Problem statement:
Return only the lines of the listing below that run from the line with "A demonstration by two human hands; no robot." through the line with "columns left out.", both ends included, exactly as written.

Supplied information:
***
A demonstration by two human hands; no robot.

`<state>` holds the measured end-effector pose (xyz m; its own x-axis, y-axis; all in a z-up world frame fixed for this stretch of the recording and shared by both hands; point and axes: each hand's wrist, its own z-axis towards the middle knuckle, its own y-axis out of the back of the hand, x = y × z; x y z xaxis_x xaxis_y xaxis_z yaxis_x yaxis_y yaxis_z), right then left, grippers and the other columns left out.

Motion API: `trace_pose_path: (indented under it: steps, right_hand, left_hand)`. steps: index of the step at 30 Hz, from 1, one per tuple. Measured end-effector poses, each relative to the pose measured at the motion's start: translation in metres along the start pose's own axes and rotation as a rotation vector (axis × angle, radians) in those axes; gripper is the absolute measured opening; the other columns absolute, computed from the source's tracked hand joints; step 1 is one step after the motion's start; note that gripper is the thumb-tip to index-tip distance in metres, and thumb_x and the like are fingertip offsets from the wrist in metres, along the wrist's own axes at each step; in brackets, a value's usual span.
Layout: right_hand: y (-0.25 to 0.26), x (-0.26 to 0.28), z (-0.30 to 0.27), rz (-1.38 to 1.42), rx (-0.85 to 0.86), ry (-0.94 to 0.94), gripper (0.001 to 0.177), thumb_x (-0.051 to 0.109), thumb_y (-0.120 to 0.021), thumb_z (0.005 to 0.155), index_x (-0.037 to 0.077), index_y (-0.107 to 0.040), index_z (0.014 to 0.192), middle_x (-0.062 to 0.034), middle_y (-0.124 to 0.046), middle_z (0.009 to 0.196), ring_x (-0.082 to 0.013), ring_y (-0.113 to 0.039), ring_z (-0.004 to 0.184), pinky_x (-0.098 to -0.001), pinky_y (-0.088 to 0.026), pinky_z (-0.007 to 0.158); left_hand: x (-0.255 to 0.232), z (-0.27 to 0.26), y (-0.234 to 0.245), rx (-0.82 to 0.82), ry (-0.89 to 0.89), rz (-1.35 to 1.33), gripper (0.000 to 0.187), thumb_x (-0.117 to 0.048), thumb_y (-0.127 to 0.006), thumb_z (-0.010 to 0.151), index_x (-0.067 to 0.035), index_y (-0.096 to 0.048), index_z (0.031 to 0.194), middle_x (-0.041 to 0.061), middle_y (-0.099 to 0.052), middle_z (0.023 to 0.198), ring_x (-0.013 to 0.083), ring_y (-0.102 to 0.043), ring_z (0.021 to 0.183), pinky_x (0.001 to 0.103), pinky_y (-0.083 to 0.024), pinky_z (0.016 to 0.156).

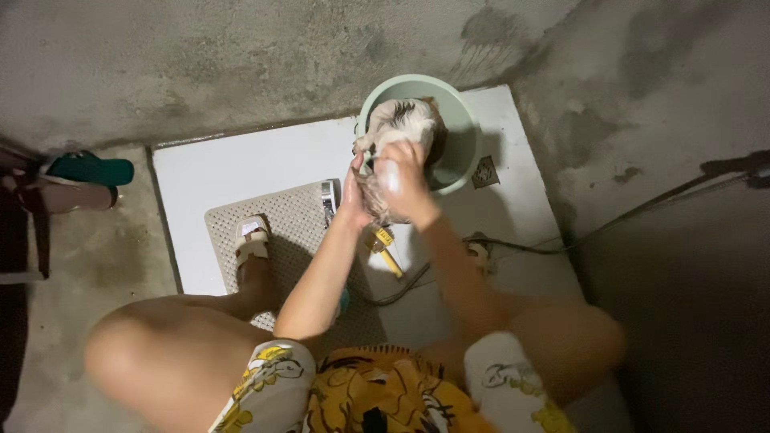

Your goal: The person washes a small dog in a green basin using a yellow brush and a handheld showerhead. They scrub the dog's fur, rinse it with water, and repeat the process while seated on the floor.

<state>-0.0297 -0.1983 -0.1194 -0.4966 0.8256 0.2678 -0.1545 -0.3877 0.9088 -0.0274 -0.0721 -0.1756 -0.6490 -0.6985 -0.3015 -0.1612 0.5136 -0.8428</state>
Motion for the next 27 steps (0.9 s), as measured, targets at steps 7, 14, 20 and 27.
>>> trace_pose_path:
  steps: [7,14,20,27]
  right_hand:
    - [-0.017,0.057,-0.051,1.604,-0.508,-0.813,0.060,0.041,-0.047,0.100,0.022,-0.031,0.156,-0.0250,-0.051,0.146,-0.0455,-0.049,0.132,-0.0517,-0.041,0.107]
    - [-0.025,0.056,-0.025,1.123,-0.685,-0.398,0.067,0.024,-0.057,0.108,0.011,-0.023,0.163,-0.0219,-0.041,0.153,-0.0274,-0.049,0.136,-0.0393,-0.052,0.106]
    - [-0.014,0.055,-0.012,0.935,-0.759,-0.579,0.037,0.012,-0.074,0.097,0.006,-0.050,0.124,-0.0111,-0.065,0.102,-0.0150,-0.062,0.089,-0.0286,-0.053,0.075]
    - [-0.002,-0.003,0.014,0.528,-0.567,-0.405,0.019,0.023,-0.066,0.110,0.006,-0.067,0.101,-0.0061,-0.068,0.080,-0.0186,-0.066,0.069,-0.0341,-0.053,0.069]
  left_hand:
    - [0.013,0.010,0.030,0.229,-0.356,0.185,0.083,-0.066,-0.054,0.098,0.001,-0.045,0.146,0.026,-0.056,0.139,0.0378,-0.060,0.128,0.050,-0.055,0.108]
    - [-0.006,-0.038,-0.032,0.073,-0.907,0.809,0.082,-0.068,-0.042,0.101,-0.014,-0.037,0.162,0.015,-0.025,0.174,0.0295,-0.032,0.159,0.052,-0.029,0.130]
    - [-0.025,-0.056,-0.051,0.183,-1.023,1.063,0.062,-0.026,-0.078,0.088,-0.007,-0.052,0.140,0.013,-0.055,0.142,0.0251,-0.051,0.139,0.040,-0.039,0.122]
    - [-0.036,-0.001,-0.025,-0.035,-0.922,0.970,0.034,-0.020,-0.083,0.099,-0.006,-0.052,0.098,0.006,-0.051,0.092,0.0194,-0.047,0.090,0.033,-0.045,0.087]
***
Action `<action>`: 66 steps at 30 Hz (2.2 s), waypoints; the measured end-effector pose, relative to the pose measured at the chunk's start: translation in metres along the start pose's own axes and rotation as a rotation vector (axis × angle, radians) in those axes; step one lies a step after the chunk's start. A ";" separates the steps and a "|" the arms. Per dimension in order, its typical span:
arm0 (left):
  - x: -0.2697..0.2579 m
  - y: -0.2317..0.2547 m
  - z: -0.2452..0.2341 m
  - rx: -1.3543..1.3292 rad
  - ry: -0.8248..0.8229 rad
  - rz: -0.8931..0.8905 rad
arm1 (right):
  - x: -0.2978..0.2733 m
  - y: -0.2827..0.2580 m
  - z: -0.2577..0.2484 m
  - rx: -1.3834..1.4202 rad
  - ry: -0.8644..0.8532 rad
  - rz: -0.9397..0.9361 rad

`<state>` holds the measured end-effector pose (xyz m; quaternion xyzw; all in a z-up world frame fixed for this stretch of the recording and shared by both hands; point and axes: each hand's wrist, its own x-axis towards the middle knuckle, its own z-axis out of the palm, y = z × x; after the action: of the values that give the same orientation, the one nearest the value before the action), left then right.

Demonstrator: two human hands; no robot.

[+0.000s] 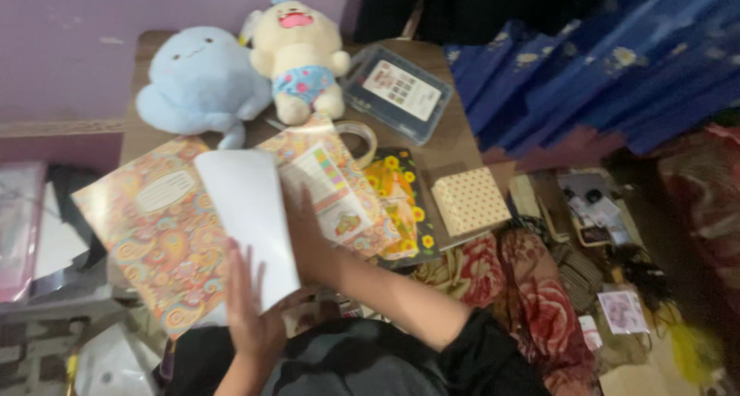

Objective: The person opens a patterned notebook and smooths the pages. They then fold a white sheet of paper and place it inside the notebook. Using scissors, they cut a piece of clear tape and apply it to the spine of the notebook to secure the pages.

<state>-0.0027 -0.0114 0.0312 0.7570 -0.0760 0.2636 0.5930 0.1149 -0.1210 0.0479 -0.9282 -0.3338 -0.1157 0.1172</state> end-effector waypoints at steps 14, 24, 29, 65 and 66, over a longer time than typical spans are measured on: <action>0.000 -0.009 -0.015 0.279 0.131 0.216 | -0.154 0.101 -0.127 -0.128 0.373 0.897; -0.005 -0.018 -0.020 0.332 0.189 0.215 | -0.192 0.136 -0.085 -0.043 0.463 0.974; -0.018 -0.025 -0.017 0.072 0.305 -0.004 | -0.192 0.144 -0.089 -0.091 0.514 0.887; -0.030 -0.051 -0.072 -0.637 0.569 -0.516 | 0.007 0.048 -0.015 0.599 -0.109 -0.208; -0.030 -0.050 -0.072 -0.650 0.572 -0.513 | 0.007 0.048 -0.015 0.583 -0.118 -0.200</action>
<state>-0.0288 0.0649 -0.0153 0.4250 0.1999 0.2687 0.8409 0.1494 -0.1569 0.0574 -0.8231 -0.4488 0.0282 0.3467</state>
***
Worked solution:
A demonstration by two human hands; no robot.

`<state>` holds the measured end-effector pose (xyz m; its own x-axis, y-axis; all in a z-up world frame fixed for this stretch of the recording and shared by both hands; point and axes: each hand's wrist, its own z-axis towards the middle knuckle, its own y-axis out of the back of the hand, x = y × z; x y z xaxis_x xaxis_y xaxis_z yaxis_x yaxis_y yaxis_z), right then left, grippers and the other columns left out.

Nothing else is part of this exercise.